EXERCISE BRIEF
Your answer must be the lines of the entries below, exactly as written, from the first line through the line containing "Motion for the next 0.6".

################

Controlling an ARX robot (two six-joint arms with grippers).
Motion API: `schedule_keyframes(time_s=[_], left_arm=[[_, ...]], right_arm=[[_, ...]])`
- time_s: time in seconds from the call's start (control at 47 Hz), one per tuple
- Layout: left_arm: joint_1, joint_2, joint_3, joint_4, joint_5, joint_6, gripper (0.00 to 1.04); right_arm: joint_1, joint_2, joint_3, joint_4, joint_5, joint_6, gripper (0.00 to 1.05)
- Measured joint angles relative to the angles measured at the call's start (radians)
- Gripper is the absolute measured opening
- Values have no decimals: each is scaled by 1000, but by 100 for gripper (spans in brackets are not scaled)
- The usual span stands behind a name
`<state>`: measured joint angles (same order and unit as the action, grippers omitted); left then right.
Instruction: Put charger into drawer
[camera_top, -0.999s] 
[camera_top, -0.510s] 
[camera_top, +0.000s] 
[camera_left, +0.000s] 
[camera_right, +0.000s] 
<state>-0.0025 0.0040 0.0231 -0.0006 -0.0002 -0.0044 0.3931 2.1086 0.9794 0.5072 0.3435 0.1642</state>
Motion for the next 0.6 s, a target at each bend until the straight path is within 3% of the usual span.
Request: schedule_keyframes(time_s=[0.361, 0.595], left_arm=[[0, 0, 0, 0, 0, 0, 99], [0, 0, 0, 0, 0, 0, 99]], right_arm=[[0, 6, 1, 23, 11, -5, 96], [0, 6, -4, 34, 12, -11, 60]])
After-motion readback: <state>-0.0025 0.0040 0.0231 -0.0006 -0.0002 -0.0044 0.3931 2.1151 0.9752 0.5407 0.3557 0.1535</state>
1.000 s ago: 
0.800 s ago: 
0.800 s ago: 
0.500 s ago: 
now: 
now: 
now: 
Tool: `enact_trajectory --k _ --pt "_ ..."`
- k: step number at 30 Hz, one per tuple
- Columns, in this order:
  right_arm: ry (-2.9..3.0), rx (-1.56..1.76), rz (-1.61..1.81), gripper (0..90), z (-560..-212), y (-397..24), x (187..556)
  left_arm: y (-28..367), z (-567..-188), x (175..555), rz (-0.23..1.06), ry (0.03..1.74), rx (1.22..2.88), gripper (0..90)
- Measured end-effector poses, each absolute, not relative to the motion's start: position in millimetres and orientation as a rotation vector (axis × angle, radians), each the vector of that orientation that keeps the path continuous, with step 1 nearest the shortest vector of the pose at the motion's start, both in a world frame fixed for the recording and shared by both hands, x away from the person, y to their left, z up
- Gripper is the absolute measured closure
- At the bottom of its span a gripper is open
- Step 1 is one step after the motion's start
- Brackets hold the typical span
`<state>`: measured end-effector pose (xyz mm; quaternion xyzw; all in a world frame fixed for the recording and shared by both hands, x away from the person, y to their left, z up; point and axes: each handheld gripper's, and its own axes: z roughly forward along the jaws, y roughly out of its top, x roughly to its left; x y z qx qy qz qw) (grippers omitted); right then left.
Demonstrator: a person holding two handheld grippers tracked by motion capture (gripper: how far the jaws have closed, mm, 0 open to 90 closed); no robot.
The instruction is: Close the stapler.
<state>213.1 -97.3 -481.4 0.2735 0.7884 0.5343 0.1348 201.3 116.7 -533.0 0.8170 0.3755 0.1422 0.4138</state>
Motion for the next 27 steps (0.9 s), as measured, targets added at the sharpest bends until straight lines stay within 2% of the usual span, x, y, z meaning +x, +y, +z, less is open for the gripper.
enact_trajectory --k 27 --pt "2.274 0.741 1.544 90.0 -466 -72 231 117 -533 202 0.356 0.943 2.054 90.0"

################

PROBLEM SOLUTION
Controlling an ARX robot (two six-joint arms with grippers).
Motion API: `schedule_keyframes(time_s=[_], left_arm=[[_, ...]], right_arm=[[_, ...]])`
- time_s: time in seconds from the call's start (control at 47 Hz), one per tuple
- Layout: left_arm: joint_1, joint_2, joint_3, joint_4, joint_5, joint_6, gripper (0.00 to 1.04); right_arm: joint_1, joint_2, joint_3, joint_4, joint_5, joint_6, gripper (0.00 to 1.05)
- Measured joint angles relative to the angles measured at the call's start (radians)
- Gripper is the absolute measured opening
- Values have no decimals: each is scaled by 1000, but by 100 for gripper (spans in brackets are not scaled)
- The usual span stands behind a name
`<state>`: measured joint angles (same order and unit as the action, grippers omitted); left then right.
Instruction: Put charger into drawer
[camera_top, -0.999s] 
[camera_top, -0.510s] 
[camera_top, +0.000s] 
[camera_left, +0.000s] 
[camera_right, +0.000s] 
<state>-0.0025 0.0040 0.0231 -0.0006 -0.0002 -0.0044 0.3931 2.1086 0.9794 0.5072 0.3435 0.1642</state>
Motion for the next 0.6 s, a target at each bend until the straight path is within 3% of the usual span.

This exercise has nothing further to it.